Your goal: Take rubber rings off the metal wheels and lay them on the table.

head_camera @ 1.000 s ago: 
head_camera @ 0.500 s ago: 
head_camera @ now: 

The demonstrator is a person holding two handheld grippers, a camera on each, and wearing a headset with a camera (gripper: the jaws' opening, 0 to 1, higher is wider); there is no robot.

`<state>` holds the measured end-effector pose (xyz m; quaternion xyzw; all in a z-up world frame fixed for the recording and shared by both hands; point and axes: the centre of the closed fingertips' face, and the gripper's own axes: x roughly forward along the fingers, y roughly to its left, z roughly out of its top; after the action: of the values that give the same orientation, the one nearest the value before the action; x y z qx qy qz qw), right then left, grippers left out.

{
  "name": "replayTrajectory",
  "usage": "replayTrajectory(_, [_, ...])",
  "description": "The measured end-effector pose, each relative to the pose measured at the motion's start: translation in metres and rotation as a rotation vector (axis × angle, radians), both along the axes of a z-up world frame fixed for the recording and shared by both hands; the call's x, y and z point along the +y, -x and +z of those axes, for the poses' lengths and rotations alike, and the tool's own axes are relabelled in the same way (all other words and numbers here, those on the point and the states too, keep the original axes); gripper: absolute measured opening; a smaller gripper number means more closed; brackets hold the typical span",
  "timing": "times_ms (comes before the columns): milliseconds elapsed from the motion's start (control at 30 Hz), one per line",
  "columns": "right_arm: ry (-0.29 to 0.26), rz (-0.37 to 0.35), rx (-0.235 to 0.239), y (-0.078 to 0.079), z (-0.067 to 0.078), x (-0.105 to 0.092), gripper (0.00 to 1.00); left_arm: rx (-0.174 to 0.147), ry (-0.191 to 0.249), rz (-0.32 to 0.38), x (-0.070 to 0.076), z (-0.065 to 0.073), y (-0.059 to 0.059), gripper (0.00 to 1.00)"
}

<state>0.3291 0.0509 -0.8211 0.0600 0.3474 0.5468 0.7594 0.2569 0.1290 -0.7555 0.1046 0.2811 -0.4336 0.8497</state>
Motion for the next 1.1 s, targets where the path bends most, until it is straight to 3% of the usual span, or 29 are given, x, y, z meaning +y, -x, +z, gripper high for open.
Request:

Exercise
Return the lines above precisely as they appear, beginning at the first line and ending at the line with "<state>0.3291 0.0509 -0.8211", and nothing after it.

Answer to the exercise
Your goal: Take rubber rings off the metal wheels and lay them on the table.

head_camera @ 1.000 s ago: 
head_camera @ 0.500 s ago: 
head_camera @ now: 

The demonstrator is a person holding two handheld grippers, a camera on each, and wearing a headset with a camera (gripper: the jaws' opening, 0 to 1, higher is wider); there is no robot.

`<state>` holds the measured end-effector pose (xyz m; quaternion xyzw; all in a z-up world frame fixed for the recording and shared by both hands; point and axes: the centre of the closed fingertips' face, and the gripper's own axes: x roughly forward along the fingers, y roughly to its left, z roughly out of its top; after the action: of the values that give the same orientation, the one nearest the value before the action; x y z qx qy qz qw), right then left, grippers left out.

{
  "name": "replayTrajectory",
  "usage": "replayTrajectory(_, [_, ...])",
  "description": "The measured end-effector pose, each relative to the pose measured at the motion's start: translation in metres and rotation as a rotation vector (axis × angle, radians), both along the axes of a z-up world frame fixed for the recording and shared by both hands; the call's x, y and z point along the +y, -x and +z of those axes, for the poses' lengths and rotations alike, and the tool's own axes are relabelled in the same way (all other words and numbers here, those on the point and the states too, keep the original axes); gripper: absolute measured opening; a smaller gripper number means more closed; brackets hold the typical span",
  "timing": "times_ms (comes before the columns): milliseconds elapsed from the motion's start (control at 30 Hz), one per line",
  "columns": "right_arm: ry (-0.29 to 0.26), rz (-0.37 to 0.35), rx (-0.235 to 0.239), y (-0.078 to 0.079), z (-0.067 to 0.078), x (-0.105 to 0.092), gripper (0.00 to 1.00); left_arm: rx (-0.174 to 0.147), ry (-0.191 to 0.249), rz (-0.32 to 0.38), x (-0.070 to 0.076), z (-0.065 to 0.073), y (-0.059 to 0.059), gripper (0.00 to 1.00)"
}

<state>0.3291 0.0509 -0.8211 0.0600 0.3474 0.5468 0.7594 0.2569 0.1290 -0.7555 0.1046 0.2811 -0.4336 0.8497</state>

What this exercise asked for has been supplied.